FDR pushed a massive stimulus package through Congress to address the crisis.  From repealing Prohibition to resolving the banking crisis; from restructuring American agriculture and industry to allocating billions for unemployment relief, Roosevelt’s first hundred days remains the most radical flurry of federal action ever.  And central to his agenda was the most extensive public works program in American history. Part of it was an ingenious plan to put young men to work in the nation’s wild lands, developing irrigation and flood control projects, and creating and improving parks and forests – in what came to be called the Civilian Conservation Corps.  Time was short; states were invited to submit proposals for projects that were, to use the current term, "shovel ready."

The last place Administration officials anticipated hearing from was rock-ribbed, Republican Vermont. But they hadn’t reckoned on a true genius and one of the Green Mountain State’s real unsung heroes:  Perry Merrill, commissioner of the Vermont Forest Service.  A trained scientific forester, Merrill spent his spare time dreaming up environmental improvement projects that ordinarily wouldn’t have seen the light of day.  But, as Louis Pasteur observed, "Chance favors the prepared mind" and Merrill was nothing if not prepared.  Catching the first train to Washington, he laid his plans in front of delighted federal officials and, within a week, had authorization for the first of what would grow to thirty Vermont CCC camps. 

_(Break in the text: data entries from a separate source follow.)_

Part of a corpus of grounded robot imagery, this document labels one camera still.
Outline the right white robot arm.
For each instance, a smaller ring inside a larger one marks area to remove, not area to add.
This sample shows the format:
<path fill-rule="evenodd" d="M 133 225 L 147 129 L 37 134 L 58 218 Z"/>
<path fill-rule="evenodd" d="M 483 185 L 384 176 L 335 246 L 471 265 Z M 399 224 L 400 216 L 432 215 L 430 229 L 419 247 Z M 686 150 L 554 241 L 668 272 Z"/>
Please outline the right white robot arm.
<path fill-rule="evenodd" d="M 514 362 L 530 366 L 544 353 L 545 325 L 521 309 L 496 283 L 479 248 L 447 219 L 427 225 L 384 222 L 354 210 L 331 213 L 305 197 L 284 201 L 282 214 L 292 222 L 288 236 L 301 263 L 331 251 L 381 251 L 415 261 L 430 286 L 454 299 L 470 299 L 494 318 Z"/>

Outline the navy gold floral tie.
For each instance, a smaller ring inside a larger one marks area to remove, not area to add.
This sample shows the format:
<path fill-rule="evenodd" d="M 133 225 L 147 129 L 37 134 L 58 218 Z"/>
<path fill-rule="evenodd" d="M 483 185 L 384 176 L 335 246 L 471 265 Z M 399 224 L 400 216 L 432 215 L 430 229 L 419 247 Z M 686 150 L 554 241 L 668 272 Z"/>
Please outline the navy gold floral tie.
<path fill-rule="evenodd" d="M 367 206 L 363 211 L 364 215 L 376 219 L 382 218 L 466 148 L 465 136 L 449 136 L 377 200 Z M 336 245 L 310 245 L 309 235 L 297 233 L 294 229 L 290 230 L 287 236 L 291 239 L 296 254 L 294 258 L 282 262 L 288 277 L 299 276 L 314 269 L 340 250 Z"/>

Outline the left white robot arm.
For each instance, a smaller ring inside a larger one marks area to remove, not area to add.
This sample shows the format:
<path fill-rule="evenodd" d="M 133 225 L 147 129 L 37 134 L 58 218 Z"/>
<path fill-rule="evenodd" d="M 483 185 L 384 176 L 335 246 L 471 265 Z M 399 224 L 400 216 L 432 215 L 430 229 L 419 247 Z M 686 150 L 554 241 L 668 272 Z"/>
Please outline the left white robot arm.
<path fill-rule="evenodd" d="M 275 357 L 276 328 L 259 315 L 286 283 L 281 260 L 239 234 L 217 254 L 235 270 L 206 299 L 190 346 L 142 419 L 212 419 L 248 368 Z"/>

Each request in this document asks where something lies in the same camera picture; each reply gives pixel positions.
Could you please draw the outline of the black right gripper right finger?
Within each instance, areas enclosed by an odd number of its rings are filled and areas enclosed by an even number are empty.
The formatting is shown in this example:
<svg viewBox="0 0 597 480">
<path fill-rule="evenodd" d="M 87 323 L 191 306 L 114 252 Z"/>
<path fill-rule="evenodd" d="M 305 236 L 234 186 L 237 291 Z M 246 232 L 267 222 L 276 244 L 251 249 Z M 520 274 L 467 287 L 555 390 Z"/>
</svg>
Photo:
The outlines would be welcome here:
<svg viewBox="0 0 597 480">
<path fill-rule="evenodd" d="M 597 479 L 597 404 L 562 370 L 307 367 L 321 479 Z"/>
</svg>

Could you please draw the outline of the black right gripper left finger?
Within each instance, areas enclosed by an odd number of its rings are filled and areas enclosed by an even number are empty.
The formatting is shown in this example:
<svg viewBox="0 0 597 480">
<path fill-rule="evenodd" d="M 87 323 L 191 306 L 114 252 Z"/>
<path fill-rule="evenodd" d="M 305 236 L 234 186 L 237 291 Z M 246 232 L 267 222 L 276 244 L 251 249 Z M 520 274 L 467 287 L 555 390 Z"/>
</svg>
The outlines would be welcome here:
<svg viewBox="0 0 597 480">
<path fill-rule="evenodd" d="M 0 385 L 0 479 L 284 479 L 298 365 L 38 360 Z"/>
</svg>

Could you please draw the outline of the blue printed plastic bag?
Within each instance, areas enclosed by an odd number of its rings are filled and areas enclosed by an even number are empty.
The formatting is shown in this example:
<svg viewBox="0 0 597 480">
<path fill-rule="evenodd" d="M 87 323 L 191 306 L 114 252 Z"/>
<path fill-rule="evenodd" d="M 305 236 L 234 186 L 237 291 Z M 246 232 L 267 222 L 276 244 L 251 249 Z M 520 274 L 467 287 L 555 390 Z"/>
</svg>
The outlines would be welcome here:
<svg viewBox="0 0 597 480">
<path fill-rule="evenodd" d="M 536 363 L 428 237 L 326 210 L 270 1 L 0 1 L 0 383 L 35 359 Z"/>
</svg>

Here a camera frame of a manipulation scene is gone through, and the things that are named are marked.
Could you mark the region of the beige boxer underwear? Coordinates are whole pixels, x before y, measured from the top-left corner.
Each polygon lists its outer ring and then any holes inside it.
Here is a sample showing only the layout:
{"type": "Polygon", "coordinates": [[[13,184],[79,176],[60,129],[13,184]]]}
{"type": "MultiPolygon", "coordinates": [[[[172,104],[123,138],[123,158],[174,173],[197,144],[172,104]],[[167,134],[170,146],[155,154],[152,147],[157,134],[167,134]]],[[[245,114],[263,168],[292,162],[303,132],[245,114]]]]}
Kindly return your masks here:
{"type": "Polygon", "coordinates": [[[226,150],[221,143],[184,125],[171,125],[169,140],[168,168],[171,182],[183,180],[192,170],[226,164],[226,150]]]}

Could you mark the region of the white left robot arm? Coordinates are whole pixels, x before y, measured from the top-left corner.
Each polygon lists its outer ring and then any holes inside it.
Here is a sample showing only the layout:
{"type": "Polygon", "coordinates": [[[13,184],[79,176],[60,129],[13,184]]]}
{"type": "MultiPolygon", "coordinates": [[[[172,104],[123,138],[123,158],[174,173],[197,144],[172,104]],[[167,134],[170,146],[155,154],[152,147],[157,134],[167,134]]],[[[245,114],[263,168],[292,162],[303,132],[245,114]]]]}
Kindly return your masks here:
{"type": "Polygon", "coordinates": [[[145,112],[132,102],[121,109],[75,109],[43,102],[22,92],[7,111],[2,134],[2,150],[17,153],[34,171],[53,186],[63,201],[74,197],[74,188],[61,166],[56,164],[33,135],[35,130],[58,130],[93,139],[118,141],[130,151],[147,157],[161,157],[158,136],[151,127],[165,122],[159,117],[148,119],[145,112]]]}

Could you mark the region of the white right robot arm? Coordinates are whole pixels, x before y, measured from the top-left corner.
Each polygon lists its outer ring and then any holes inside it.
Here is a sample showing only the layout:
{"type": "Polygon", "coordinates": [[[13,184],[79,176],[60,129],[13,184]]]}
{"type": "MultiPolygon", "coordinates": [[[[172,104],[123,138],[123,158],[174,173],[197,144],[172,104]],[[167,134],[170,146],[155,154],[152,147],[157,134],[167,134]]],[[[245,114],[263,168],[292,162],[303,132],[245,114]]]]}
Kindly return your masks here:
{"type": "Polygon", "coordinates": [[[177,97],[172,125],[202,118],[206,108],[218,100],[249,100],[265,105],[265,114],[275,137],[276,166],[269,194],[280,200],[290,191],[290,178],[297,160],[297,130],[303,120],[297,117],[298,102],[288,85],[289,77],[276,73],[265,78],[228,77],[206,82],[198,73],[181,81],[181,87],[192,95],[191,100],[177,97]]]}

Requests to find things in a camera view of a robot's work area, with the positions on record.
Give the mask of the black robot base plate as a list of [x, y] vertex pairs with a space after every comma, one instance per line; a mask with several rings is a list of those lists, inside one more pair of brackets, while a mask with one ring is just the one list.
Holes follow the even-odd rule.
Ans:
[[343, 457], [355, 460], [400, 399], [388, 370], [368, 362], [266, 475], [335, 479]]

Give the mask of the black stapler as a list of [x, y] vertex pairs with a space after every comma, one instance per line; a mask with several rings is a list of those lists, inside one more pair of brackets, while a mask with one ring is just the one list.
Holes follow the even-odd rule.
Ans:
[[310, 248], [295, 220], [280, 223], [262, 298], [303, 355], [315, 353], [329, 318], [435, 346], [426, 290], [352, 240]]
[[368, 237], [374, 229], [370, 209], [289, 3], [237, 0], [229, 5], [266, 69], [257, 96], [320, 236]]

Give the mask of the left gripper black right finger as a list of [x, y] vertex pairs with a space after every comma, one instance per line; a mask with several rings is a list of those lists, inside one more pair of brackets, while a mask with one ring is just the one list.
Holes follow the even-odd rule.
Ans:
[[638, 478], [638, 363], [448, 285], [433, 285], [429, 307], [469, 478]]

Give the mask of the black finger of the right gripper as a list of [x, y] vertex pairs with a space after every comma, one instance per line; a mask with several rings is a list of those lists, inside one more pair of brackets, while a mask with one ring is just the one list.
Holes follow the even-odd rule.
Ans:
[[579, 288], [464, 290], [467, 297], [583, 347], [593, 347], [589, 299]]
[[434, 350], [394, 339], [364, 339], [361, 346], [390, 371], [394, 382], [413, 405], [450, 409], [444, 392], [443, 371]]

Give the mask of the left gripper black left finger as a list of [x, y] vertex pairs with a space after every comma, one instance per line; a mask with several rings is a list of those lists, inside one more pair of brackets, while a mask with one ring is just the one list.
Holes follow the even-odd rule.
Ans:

Over the next decade, Merrill oversaw projects involving over 40,000 men, almost 12,000 of them Vermonters. They opened the mountains to fire protection, scientific management and recreation; they cleared miles of hiking trails,  they built shelters, cut the trails that began Vermont’s ski industry, and developed almost half of today’s state park system.  The country’s biggest CCC district ran the length of the Winooski Valley, where over 5300 men worked on flood control projects, including the Waterbury Reservoir.

The CCC was hands down the New Deal’s most popular program – particularly so in Vermont, which benefited well out of proportion to its population because of Perry Merrill’s foresight and energy.

He served forty-seven years as state forester and commissioner of forests and parks, and, in retirement, put in two terms in the Vermont House before dying in 1993 at age 99.

Written on the tomb of London architect Sir Christopher Wren in St. Paul’s Cathedral is the epitaph: "If you seek his monument, look around." Standing anywhere in Vermont’s mountains, we may say the same for Perry Merrill.